Forward port small PCR changes to 25.4 (#20384)

peachdawnleach · web-flow · commit 9119e33e3ea5 · 2025-09-22T18:42:40.000Z
* Forward port changes to 25.4

Forward port changes to 25.4

* Fixed missing period
diff --git a/src/current/_includes/v25.4/known-limitations/physical-cluster-replication.md b/src/current/_includes/v25.4/known-limitations/physical-cluster-replication.md
@@ -1,6 +1,4 @@
 - Physical cluster replication is supported in:
     - CockroachDB {{ site.data.products.core }} clusters on v23.2 or later. The primary cluster can be a [new]({% link {{ page.version.version }}/set-up-physical-cluster-replication.md %}#step-1-create-the-primary-cluster) or [existing]({% link {{ page.version.version }}/set-up-physical-cluster-replication.md %}#set-up-pcr-from-an-existing-cluster) cluster.
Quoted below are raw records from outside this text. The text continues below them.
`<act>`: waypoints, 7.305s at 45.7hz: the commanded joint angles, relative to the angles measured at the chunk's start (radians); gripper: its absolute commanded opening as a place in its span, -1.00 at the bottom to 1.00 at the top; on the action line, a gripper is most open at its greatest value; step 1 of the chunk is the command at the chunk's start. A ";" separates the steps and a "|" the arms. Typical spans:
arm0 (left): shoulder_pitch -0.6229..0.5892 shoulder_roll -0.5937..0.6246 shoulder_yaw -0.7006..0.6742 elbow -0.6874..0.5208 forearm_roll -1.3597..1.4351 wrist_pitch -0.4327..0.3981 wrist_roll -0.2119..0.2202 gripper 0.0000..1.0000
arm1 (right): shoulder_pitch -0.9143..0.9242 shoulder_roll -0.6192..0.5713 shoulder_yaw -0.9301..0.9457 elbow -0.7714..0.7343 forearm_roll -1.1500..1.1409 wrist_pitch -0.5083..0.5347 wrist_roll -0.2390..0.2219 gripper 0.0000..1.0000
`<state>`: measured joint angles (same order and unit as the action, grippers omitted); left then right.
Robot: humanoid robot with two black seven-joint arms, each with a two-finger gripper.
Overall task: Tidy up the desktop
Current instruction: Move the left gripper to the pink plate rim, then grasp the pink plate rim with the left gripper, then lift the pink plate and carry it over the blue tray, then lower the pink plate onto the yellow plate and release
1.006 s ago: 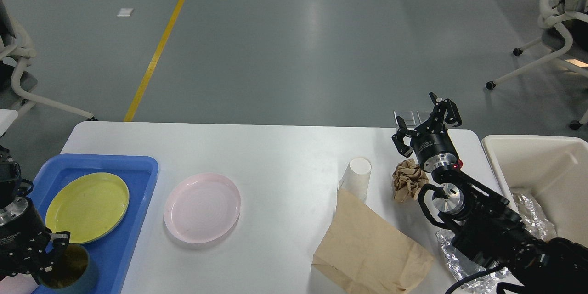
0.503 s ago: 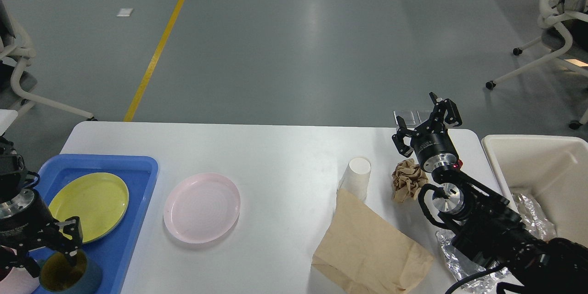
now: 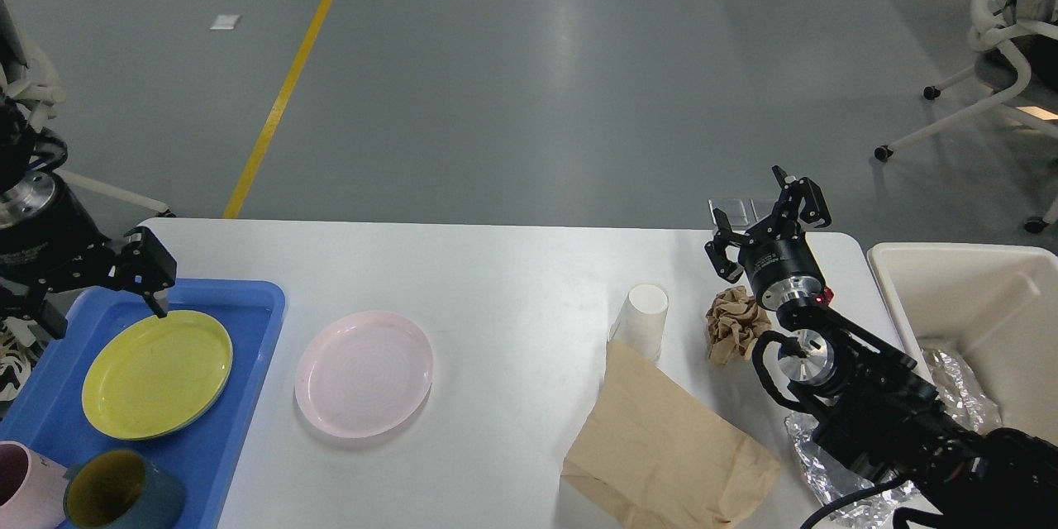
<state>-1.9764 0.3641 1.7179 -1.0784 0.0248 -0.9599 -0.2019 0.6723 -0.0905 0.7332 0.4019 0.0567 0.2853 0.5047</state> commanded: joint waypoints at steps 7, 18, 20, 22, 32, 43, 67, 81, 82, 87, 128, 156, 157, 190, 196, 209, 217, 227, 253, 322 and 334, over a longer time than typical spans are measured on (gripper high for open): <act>-0.029 -0.091 -0.023 -0.006 -0.094 0.018 0.006 0.91 | 0.000 0.000 0.000 0.000 0.000 0.000 0.000 1.00; 0.181 -0.181 -0.169 0.066 -0.101 0.296 0.021 0.91 | 0.000 0.000 0.000 0.000 0.000 0.000 0.000 1.00; 0.226 -0.197 -0.184 0.089 -0.101 0.322 0.030 0.91 | 0.001 0.000 0.000 0.000 0.000 0.000 0.000 1.00; 0.270 -0.217 -0.198 0.119 -0.103 0.343 0.041 0.91 | 0.000 0.000 0.000 0.000 0.000 0.000 0.000 1.00; 0.458 -0.263 -0.284 0.252 -0.103 0.371 0.205 0.91 | 0.001 0.000 0.000 0.000 0.000 0.000 0.000 1.00; 0.594 -0.263 -0.379 0.342 -0.103 0.449 0.296 0.90 | 0.000 0.000 0.000 0.000 0.000 0.000 0.000 1.00; 0.634 -0.257 -0.431 0.347 -0.105 0.455 0.297 0.90 | 0.000 0.000 0.000 0.000 0.000 0.000 0.000 1.00; 0.674 -0.254 -0.436 0.348 -0.105 0.457 0.297 0.82 | 0.000 0.000 0.000 0.000 0.000 0.000 0.000 1.00; 0.677 -0.254 -0.437 0.348 -0.105 0.457 0.297 0.80 | 0.000 0.000 0.000 0.000 0.000 0.000 0.000 1.00; 0.695 -0.252 -0.462 0.354 -0.105 0.457 0.297 0.63 | 0.000 0.000 0.000 0.000 0.000 0.000 0.000 1.00; 0.722 -0.249 -0.492 0.373 -0.103 0.362 0.391 -1.00 | 0.000 0.000 0.000 0.000 0.000 0.000 0.000 1.00; 0.495 -0.197 -0.523 0.371 -0.101 0.158 0.391 -1.00 | 0.000 0.000 0.000 0.000 0.000 0.000 0.000 1.00; 0.485 -0.197 -0.523 0.371 -0.101 0.149 0.391 -1.00 | 0.000 0.000 0.000 0.000 0.000 0.000 0.000 1.00; 0.036 0.003 -0.538 0.282 -0.097 0.000 0.391 -1.00 | 0.001 0.000 0.000 0.000 0.000 0.000 0.000 1.00; 0.155 0.041 -0.520 0.302 -0.100 0.000 0.385 -1.00 | 0.001 0.000 0.000 0.000 0.000 0.000 0.000 1.00; 0.438 0.156 -0.537 0.594 -0.115 0.000 0.380 -1.00 | 0.000 0.000 0.000 0.000 0.000 0.000 0.000 1.00; 0.553 0.182 -0.544 0.656 -0.134 0.000 0.378 -1.00 | 0.000 0.000 0.000 0.000 0.000 0.000 0.000 1.00; 0.703 0.210 -0.604 0.752 -0.172 0.000 0.378 -1.00 | 0.001 0.000 0.000 0.000 0.000 0.000 0.000 1.00; 0.895 0.208 -0.681 0.930 -0.172 0.000 0.384 -1.00 | 0.000 0.000 0.000 0.000 0.000 0.000 0.000 1.00; 0.967 0.087 -0.991 0.925 -0.166 0.095 0.378 0.92 | 0.000 0.000 0.000 0.000 0.000 0.000 0.000 1.00; 1.079 0.085 -1.602 0.928 -0.175 0.124 0.365 0.93 | 0.000 0.000 0.000 0.000 0.000 0.000 0.000 1.00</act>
<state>-0.9817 0.4443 0.4262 -0.1516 -0.1471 -0.8416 0.1729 0.6721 -0.0905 0.7333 0.4019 0.0567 0.2853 0.5047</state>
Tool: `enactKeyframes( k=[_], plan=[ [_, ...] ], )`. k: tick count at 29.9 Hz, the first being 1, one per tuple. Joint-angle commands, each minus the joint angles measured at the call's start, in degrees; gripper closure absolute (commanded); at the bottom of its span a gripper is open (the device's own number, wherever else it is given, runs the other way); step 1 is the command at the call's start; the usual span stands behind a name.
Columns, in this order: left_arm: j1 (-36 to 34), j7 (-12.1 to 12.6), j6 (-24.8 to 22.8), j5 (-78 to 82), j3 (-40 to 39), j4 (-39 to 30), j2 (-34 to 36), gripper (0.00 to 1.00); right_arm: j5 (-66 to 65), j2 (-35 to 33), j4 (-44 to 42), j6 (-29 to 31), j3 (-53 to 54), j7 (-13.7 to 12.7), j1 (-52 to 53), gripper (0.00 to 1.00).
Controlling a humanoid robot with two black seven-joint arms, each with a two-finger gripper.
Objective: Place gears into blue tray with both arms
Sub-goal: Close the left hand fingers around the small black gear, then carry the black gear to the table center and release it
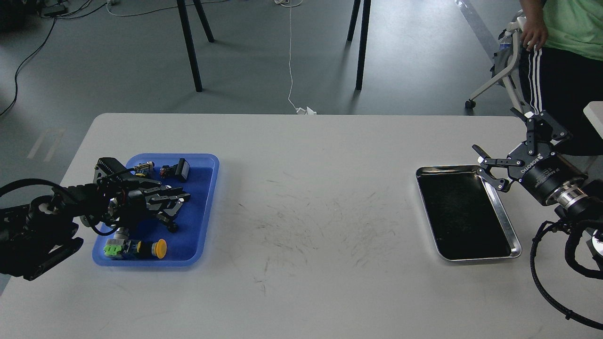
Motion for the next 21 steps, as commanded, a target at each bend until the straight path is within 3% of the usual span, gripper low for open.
enactKeyframes(
  k=[1, 4, 10, 14, 21],
  plan=[
    [-0.12, -0.05, 0.03, -0.11, -0.12, -0.29, 0.71, 0.84, 0.00, 0.09, 0.00, 0.00, 0.10, 0.00, 0.02, 0.02],
    [-0.56, -0.05, 0.12, -0.29, -0.29, -1.25, 1.94, 0.89, 0.00, 0.18, 0.00, 0.00, 0.01, 0.00, 0.02, 0.02],
    [-1.53, -0.05, 0.03, -3.97, -0.91, -4.07, 5.19, 0.89, 0.00, 0.44, -0.70, 0.08, 0.18, 0.00, 0.02, 0.02],
    [-4.95, -0.05, 0.47, -5.91, -2.05, -13.36, 9.41, 0.89, 0.00, 0.62, -1.31, 0.09, 0.18, 0.00, 0.02, 0.02],
    [-10.14, -0.05, 0.12, -6.09, -2.14, -18.22, 6.70, 0.89, 0.00, 0.70, -1.31, 0.09, 0.10, 0.00, 0.11, 0.02]
  ],
)
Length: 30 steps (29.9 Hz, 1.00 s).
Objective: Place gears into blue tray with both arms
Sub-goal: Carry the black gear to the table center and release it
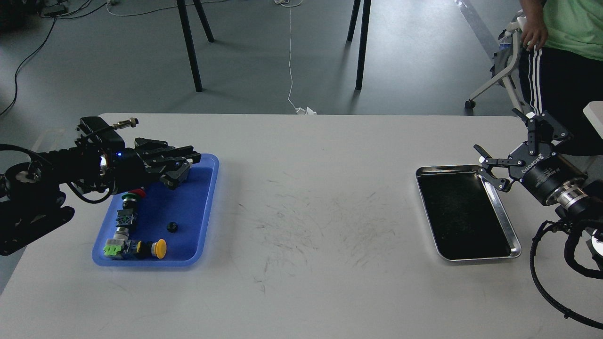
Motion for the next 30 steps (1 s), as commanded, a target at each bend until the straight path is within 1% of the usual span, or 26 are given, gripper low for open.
enactKeyframes(
  k=[1, 3, 6, 13, 17, 21, 24, 30],
  plan=[
    [-2.04, 0.00, 0.10, 0.09, -0.14, -1.70, -2.64, 0.89, 0.00, -0.06, -0.06, -0.02, -0.09, 0.00, 0.03, 0.02],
    [-2.75, 0.00, 0.10, 1.05, 0.21, -3.28, -4.39, 0.89, 0.00, -0.06, -0.41, -0.02, -0.27, 0.00, 0.03, 0.02],
    [-2.92, 0.00, 0.02, 3.60, 0.21, -3.29, -8.61, 0.89, -0.09, -0.06, -0.41, 0.06, -0.36, 0.00, -0.06, 0.02],
    [-2.57, 0.00, -0.07, 4.05, 0.56, -1.89, -20.21, 0.89, -0.09, -0.15, -0.41, -0.02, -0.36, -0.09, -0.06, 0.02],
    [-2.57, 0.00, -0.07, 4.14, 1.43, 2.59, -24.34, 0.89, -0.18, -0.41, -0.41, -0.02, -0.36, -0.09, 0.03, 0.02],
    [-2.05, 0.00, -0.07, 4.14, 1.96, 5.93, -29.88, 0.89, -0.18, -0.59, -0.50, -0.02, -0.36, -0.09, 0.03, 0.02],
    [-1.52, 0.00, 0.02, 4.05, 4.50, 10.32, -34.62, 0.88, -0.18, -0.59, -0.50, -0.11, -0.36, -0.09, 0.03, 0.02],
    [1.47, 0.00, 0.28, 3.87, 5.39, 15.95, -41.66, 0.87, -0.18, -0.42, -1.11, -0.02, -0.36, -0.09, 0.29, 0.02]
  ],
)
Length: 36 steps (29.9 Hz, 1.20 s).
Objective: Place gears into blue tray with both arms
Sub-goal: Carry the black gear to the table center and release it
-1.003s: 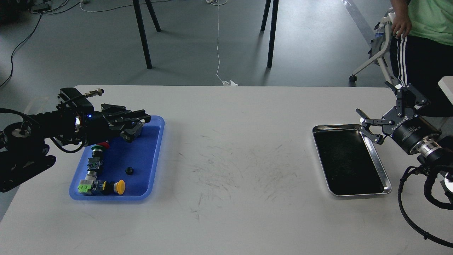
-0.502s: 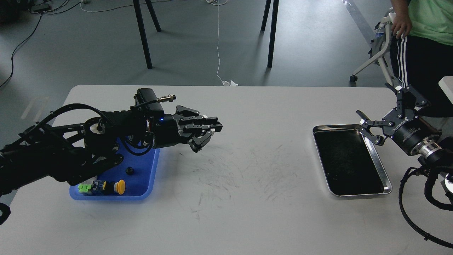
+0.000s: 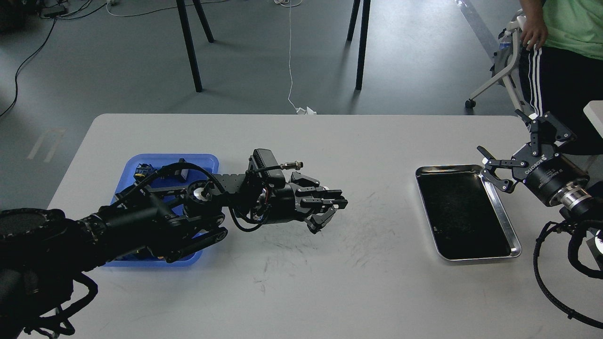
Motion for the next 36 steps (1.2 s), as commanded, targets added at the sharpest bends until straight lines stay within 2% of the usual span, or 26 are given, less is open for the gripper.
enactKeyframes(
  k=[1, 7, 13, 18, 28, 30, 33, 36],
  plan=[
    [1.48, -0.01, -0.03, -0.04, 0.20, 2.74, -3.64, 0.87, 0.00, 0.43, -0.31, 0.00, 0.00, 0.00, 0.24, 0.02],
    [1.66, -0.01, 0.06, -0.30, 0.29, 8.01, -4.26, 0.87, 0.00, 1.14, -0.83, -0.36, 1.76, 0.00, 0.86, 0.02],
    [3.15, -0.01, -0.03, -0.66, 0.29, 11.62, -4.26, 0.87, 0.00, 5.53, -6.37, -0.27, 1.50, -0.08, 4.37, 0.02],
    [4.47, -0.01, 0.06, -0.66, 0.29, 11.80, -4.26, 0.86, 0.00, 7.73, -6.81, -0.53, 1.32, -0.08, 4.64, 0.02],
    [5.00, -0.01, 0.15, -1.09, 0.03, 11.36, -4.26, 0.86, 0.00, 7.82, -7.34, -0.44, 1.14, -0.08, 4.64, 0.02],
    [5.09, -0.01, 0.15, -1.44, 0.11, 11.36, -4.26, 0.84, 0.00, 7.82, -7.34, -0.44, 1.14, -0.08, 4.64, 0.02],
    [5.09, -0.01, 0.15, -3.99, 0.03, 11.27, -4.26, 0.75, -0.09, 7.73, -7.34, -0.44, 1.14, -0.17, 4.64, 0.02],
    [4.56, -0.01, 0.06, -6.19, 0.03, 10.92, -4.26, 0.71, -0.09, 7.64, -7.43, -0.36, 1.06, -0.26, 4.81, 0.02]
  ],
)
The standby cluster must be a [new cluster started with the `--virtualized-empty` flag]({% link {{ page.version.version }}/set-up-physical-cluster-replication.md %}#step-2-create-the-standby-cluster).
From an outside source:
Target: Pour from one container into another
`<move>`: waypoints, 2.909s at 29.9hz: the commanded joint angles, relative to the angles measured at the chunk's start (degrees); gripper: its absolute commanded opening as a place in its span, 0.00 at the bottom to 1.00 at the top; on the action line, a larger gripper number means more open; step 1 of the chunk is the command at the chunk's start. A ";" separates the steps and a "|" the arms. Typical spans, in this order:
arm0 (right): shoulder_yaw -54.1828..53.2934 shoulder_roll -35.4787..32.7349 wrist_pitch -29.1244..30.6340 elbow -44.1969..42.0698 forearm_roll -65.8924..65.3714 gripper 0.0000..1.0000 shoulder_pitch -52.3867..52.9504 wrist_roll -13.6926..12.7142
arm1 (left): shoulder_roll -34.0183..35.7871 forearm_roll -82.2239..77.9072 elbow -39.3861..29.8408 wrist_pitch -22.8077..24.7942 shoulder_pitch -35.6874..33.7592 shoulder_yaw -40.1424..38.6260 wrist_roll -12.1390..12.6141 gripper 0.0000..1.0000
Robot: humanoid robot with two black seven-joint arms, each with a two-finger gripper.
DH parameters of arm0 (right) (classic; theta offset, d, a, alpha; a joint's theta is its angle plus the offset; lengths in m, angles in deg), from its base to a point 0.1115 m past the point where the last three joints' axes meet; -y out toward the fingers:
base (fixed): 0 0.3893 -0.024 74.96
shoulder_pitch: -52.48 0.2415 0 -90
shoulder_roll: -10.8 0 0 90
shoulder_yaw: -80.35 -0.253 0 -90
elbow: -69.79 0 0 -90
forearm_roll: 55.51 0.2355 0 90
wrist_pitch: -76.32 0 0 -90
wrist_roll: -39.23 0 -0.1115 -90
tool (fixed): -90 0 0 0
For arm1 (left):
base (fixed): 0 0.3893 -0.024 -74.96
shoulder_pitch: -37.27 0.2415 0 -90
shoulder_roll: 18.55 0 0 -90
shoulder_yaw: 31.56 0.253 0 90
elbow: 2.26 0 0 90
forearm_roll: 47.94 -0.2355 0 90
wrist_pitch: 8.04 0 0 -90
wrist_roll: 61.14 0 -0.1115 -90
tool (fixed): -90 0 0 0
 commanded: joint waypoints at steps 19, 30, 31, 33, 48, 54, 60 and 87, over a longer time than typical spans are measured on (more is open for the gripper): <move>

-    - [CockroachDB {{ site.data.products.advanced }} in clusters]({% link cockroachcloud/physical-cluster-replication.md %}) on v24.3 or later.
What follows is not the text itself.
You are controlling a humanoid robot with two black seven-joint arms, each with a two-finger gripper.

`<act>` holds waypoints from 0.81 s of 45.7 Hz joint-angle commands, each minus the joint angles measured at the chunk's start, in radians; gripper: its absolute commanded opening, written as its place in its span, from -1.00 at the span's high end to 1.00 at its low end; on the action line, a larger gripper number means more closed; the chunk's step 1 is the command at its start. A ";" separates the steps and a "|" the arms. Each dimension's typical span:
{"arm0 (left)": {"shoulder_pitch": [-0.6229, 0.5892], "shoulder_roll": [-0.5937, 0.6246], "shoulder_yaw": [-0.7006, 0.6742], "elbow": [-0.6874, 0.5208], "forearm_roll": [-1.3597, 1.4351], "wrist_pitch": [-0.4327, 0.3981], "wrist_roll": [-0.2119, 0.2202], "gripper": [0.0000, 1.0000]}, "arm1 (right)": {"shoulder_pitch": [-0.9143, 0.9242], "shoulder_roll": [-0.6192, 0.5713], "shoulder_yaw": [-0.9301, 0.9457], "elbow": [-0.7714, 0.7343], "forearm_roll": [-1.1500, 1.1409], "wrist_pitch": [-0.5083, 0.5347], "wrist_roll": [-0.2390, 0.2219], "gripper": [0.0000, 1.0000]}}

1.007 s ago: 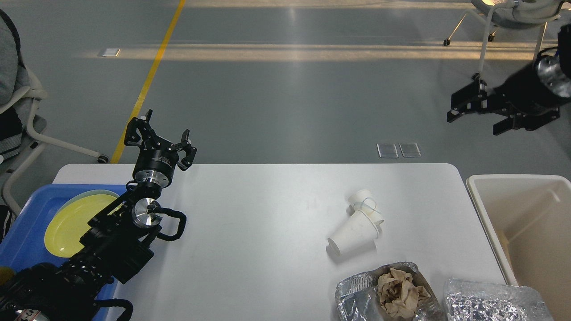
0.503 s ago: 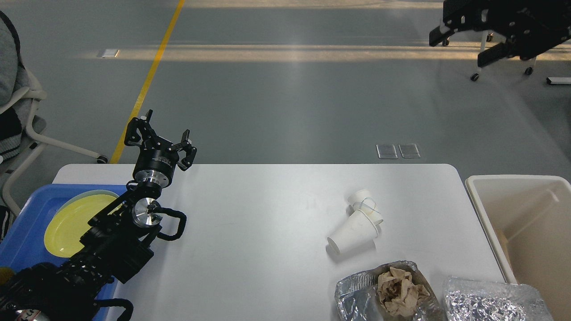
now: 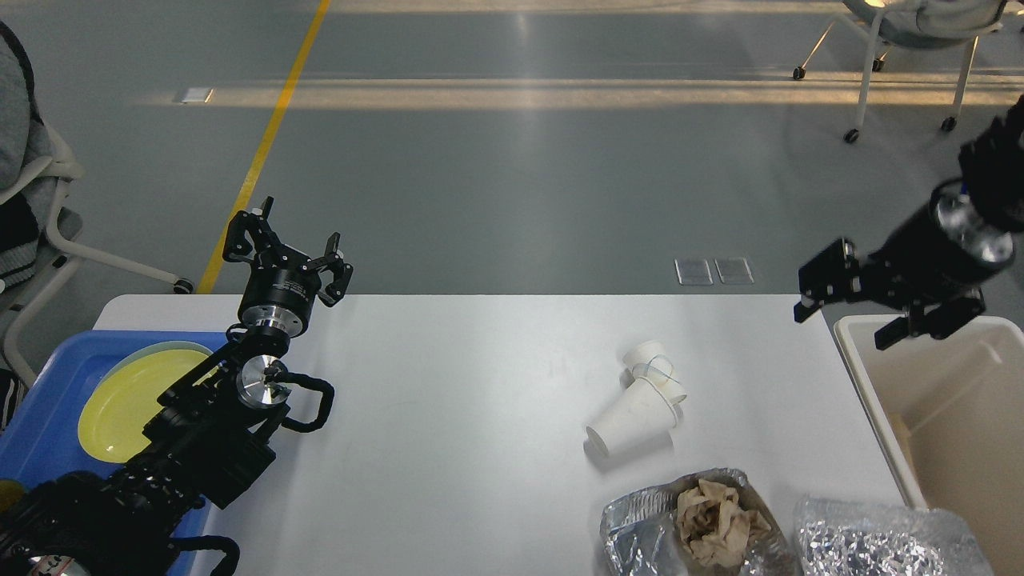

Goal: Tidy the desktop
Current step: 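Raise the right gripper and bring it back down toward the silver foil, then grasp the crumpled silver foil sheet with the right gripper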

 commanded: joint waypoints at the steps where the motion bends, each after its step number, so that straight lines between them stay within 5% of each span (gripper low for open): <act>1: 0.000 0.000 0.000 0.000 0.000 0.000 0.000 -1.00 | -0.142 0.005 0.001 -0.007 -0.003 -0.091 0.000 -0.98; 24: 0.000 0.000 0.000 0.000 0.000 0.000 0.000 -1.00 | -0.485 0.055 0.054 -0.178 0.034 -0.168 0.009 -0.91; 37: 0.000 0.000 0.000 0.000 0.000 0.000 0.000 -1.00 | -0.573 0.062 0.065 -0.175 0.309 -0.139 0.005 -0.91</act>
-- The primary and standby clusters must have the same [zone configurations]({% link {{ page.version.version }}/configure-replication-zones.md %}) in CockroachDB {{ site.data.products.core }}.
-- The primary and standby clusters must have the same [zone configurations]({% link {{ page.version.version }}/configure-replication-zones.md %}).
-- Before failover to the standby, the standby cluster does not support running [backups]({% link {{ page.version.version }}/backup-and-restore-overview.md %}) or [changefeeds]({% link {{ page.version.version }}/change-data-capture-overview.md %}).
+    - [CockroachDB {{ site.data.products.advanced }} clusters]({% link cockroachcloud/physical-cluster-replication.md %}) on v24.3 or later.
+- In CockroachDB {{ site.data.products.core }}, the primary and standby clusters must have the same [zone configurations]({% link {{ page.version.version }}/configure-replication-zones.md %}) in order to respect data placement configurations.
diff --git a/src/current/_includes/v25.4/physical-replication/interface-virtual-cluster.md b/src/current/_includes/v25.4/physical-replication/interface-virtual-cluster.md
@@ -1,2 +1,2 @@
 - The system virtual cluster manages the cluster's control plane and the replication of the cluster's data. Admins connect to the system virtual cluster to configure and manage the underlying CockroachDB cluster, set up PCR, create and manage a virtual cluster, and observe metrics and logs for the CockroachDB cluster and each virtual cluster.
-- Each other virtual cluster manages its own data plane. Users connect to a virtual cluster by default, rather than the system virtual cluster. To connect to the system virtual cluster, the connection string must be modified. Virtual clusters contain user data and run application workloads. When PCR is enabled, the non-system virtual cluster on both primary and secondary clusters is named `main`.
+- The application virtual cluster manages the cluster’s data plane. Application virtual clusters contain user data and run application workloads.
diff --git a/src/current/v25.3/failover-replication.md b/src/current/v25.3/failover-replication.md
@@ -40,7 +40,7 @@ To initiate a failover to the standby cluster, specify the point in time for its
 - [Point-in-time](#fail-over-to-a-point-in-time):
     - Past: A past timestamp within the [failover window]({% link {{ page.version.version }}/physical-cluster-replication-technical-overview.md %}#failover-and-promotion-process) of up to 4 hours in the past.
     {{site.data.alerts.callout_success}}
-    Failing over to a past point in time is useful if you need to recover from a recent human error
+    Failing over to a past point in time is useful if you need to recover from a recent human error.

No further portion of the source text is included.